The Criminal Justice Council formed by the county issued a proposal that the jail be expanded by just 150 beds, with additional funds going to alternatives to incarceration such as youth services, houses for the mentally ill, and counseling. Several weeks ago, the State rejected this proposal.

Dutchess Justice, an organization not officially linked to the county government, has taken this proposal further by suggesting that the jail not be expanded at all, with the funds that would go to a larger jail being used instead for other services. Currently, the recidivism rate, or the number of people who return to jail after being released, is 60 percent. The recidivism rate for people in a transitions program is 30 percent. Statistics such as these are used by opponents of the jail expansion to argue that social programs are much more useful in combating crime than enlarged jail facilities. The perspective of Dutchess Justice, according to Chris Freimuth ’06, who attended Saturday’s meeting, is “why invest more in a system that’s not working.” The proposed jail expansion would cost between $50 and $130 million to construct, plus $13 million annually to maintain.

Saturday’s forum featured five speakers, including Tim Joseph of nearby Tompkins County, a county that received a mandate for jail expansion similar to that of Dutchess County.

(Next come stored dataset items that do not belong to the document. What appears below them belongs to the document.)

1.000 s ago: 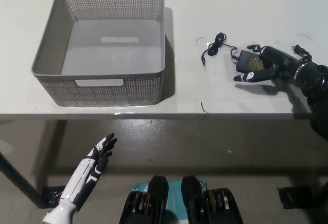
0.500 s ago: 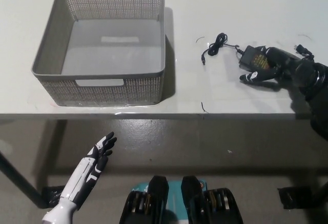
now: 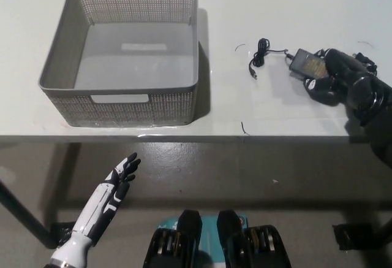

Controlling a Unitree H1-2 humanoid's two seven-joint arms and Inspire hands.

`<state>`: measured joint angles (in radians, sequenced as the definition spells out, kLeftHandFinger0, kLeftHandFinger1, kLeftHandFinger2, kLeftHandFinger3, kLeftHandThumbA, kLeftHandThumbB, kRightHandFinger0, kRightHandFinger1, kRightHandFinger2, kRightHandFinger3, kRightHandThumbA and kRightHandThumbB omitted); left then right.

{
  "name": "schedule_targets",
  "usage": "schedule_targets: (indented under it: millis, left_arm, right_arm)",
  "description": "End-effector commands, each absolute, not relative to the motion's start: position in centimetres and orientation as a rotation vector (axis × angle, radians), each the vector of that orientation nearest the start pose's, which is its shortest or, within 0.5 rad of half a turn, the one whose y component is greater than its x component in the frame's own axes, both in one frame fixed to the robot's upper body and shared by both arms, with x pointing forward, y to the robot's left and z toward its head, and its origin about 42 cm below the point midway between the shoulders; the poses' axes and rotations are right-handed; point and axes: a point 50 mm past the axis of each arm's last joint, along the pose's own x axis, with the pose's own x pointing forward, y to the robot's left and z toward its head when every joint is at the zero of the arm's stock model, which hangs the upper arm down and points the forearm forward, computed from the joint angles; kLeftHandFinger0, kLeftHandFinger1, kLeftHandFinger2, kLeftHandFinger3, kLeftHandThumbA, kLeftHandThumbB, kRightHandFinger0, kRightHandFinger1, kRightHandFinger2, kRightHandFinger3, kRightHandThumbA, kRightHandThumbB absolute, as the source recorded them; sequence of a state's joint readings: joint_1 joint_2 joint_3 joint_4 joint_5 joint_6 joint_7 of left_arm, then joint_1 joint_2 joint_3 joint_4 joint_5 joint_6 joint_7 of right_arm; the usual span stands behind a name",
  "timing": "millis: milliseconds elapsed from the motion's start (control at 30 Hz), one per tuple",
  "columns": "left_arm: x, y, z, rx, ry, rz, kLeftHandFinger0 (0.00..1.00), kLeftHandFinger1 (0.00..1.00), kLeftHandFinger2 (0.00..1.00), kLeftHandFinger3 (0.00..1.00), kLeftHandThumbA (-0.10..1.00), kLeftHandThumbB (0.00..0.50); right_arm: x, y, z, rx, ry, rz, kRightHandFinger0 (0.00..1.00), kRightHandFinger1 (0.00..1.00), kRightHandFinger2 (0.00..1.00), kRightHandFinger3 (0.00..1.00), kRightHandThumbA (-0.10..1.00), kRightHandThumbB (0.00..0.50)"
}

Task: Use the right hand to pick up a black power cord and place it into a container on the left hand side

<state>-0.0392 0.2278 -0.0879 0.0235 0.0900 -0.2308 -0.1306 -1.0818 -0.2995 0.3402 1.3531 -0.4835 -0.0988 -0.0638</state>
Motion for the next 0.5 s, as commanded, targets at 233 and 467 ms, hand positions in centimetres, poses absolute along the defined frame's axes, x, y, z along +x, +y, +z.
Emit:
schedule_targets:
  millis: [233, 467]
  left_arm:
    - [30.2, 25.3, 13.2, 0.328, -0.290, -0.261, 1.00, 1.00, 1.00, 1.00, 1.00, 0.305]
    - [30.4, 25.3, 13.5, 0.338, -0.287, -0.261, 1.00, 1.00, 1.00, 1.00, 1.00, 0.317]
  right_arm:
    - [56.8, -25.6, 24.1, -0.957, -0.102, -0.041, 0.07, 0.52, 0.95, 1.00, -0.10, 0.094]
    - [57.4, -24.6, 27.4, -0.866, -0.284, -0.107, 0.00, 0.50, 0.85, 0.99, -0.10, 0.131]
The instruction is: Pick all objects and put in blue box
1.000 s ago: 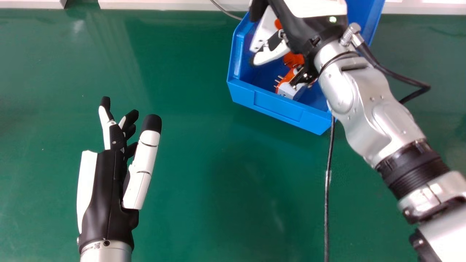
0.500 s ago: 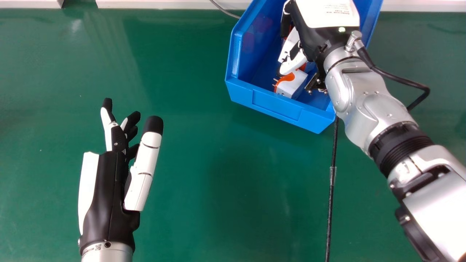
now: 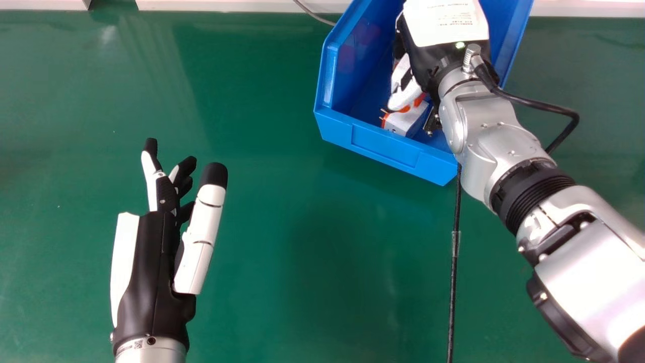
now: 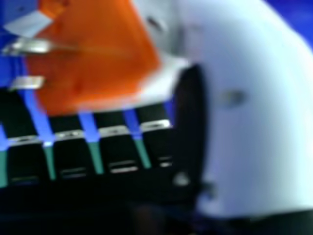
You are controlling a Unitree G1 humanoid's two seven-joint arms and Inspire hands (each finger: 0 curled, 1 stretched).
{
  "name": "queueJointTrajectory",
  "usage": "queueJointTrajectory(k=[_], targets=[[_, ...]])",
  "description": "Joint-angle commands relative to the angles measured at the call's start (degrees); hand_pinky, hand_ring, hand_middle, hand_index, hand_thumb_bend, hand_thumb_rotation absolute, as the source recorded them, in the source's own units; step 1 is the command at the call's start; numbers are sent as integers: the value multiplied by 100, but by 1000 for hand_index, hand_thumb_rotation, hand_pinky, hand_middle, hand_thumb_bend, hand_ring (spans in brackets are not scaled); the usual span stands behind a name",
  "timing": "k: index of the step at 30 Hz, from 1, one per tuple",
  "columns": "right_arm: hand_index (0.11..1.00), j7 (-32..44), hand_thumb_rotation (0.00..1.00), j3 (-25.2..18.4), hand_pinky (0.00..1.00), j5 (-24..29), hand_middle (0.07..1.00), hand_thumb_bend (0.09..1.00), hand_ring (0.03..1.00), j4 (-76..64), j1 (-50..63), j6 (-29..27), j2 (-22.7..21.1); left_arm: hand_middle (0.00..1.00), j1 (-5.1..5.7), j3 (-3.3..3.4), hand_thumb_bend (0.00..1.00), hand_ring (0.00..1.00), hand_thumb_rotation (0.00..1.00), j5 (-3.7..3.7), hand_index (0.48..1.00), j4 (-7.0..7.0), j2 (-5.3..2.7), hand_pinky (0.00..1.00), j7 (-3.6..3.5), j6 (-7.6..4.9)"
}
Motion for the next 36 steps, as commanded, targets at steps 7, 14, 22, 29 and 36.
queueJointTrajectory(k=[7,14,22,29,36], targets=[[999,-91,999,10,998,-15,1000,777,999,-229,-458,157,-123,941,10,-13,641,939,997,93,937,-153,11,890,30,-14],[1000,-121,1000,-36,1000,46,1000,776,1000,-303,-416,157,-137,941,-34,0,632,939,999,81,936,-109,6,891,39,-26],[1000,-233,961,-202,1000,182,1000,739,1000,-812,-96,211,-194,941,-67,22,632,939,998,57,936,-56,22,891,30,-43],[1000,-243,955,-538,999,167,1000,643,1000,-3408,1563,859,-248,942,-166,140,640,939,1000,-9,936,12,98,891,-49,-36],[1000,179,918,-508,1000,-140,1000,553,1000,-6207,3435,1344,-356,942,-256,260,646,939,1000,-103,938,48,162,892,-124,-24]])
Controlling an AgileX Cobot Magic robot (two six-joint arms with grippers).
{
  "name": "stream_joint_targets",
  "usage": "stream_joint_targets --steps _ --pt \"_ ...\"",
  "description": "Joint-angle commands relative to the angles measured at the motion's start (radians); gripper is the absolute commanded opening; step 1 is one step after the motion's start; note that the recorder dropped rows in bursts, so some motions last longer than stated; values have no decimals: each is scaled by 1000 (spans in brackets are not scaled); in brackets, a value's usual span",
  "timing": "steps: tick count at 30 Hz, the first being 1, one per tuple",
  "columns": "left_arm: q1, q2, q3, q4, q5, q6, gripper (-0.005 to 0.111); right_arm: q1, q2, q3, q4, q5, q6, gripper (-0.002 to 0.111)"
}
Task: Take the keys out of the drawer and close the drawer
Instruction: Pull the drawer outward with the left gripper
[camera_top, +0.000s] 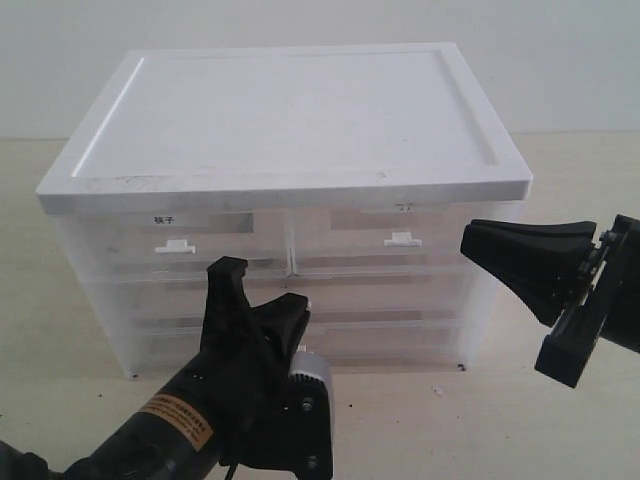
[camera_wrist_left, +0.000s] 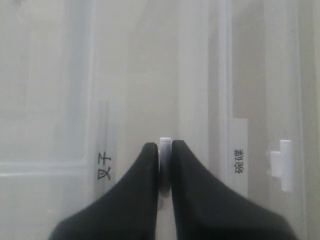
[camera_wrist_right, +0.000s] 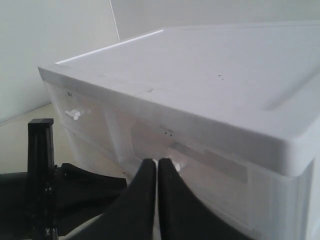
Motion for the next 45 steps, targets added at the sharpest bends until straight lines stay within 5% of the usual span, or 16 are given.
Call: stream_joint_targets --steps 1,19,28,32,39,42,45 --pt "-48 -4 -4 -92 25 21 5 1 2 -4 -8 0 2 0" --pt "-316 -27 3 -380 13 143 5 1 2 -4 -8 0 2 0" --pt "-449 -161 37 -471 -54 43 5 1 2 -4 -6 -1 2 0" --pt "-414 -310 32 -459 -23 -17 5 1 2 -4 -4 -1 2 0" --pt "-219 -619 6 -437 519 52 5 1 2 -4 -4 -1 2 0" --pt "-101 -698 -16 -444 756 90 15 1 2 -4 -4 -1 5 0" --pt "9 -714 -24 -442 841 111 37 1 2 -4 -4 -1 5 0"
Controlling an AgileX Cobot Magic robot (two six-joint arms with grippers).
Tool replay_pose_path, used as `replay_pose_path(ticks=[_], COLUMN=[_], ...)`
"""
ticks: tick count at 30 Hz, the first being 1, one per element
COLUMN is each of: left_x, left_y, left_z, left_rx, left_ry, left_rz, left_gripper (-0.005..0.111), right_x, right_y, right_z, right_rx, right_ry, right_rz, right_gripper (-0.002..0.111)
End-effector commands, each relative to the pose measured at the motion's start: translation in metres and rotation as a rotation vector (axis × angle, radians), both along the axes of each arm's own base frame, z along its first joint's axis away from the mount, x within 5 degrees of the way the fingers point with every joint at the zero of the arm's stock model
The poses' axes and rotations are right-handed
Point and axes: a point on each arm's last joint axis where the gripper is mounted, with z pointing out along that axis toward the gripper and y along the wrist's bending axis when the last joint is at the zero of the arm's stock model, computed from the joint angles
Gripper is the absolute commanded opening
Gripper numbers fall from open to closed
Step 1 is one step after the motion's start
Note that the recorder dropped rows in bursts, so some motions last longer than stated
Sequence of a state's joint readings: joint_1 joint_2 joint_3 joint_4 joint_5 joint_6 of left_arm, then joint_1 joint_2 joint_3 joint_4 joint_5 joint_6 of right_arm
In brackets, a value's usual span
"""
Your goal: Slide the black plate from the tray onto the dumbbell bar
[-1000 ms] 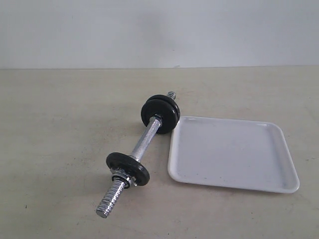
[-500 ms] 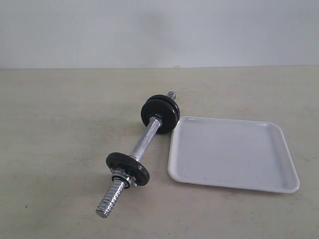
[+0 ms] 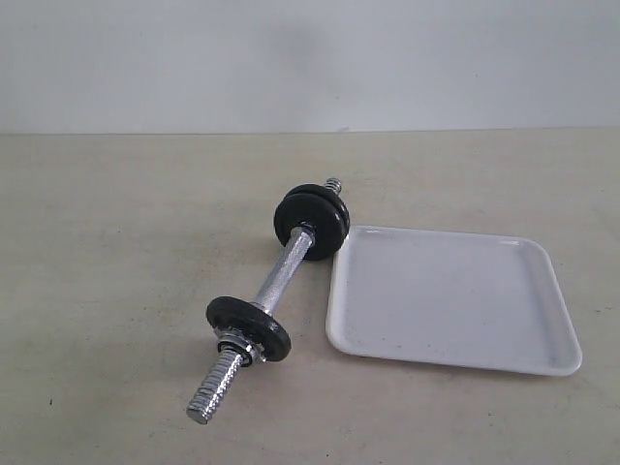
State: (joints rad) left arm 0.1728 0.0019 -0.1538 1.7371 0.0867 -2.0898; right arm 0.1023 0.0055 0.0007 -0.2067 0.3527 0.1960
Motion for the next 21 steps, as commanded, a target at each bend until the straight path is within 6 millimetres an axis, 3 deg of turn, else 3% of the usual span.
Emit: replay_pose_path(ticks=[1, 7, 15, 21], left_x=[0.001, 0.005, 0.007, 0.007], left_y=[0.0, 0.004, -0.002, -0.01], left_z=[-0.003, -0.024, -0.026, -0.016], left_rx=[-0.027, -0.146, 0.078, 0.201], left_ry=[0.003, 0.059, 0.145, 0.042], left_rz=[-0.01, 0.004, -0.018, -0.065], left_gripper=[0.004, 0.004, 0.004, 0.004], right_x=[0.0, 0.0, 0.0, 0.0], right_y=[0.0, 0.0, 0.0, 0.0], right_z=[0.003, 0.003, 0.003, 0.003], right_rx=[-0.002, -0.001, -0.001, -0.001], right_ry=[-0.034, -0.038, -0.038, -0.038], right_rz=[0.002, 0.003, 0.003, 0.003], right_gripper=[0.0, 0.0, 0.0, 0.0])
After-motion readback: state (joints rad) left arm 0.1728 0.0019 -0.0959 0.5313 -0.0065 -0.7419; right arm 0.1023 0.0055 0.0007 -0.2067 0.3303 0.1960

The county fought the mandate and won by building up social programs while taking a full two years to draw blueprints for the expansion, to “buy time,” according to Freimuth. By the time the proposal was done, the jail was no longer overcrowded and the physical expansion was not necessary.

Joseph said in his speech, “You have to make it possible for people to be elected into office that believe in releasing prisoners and changing the system.”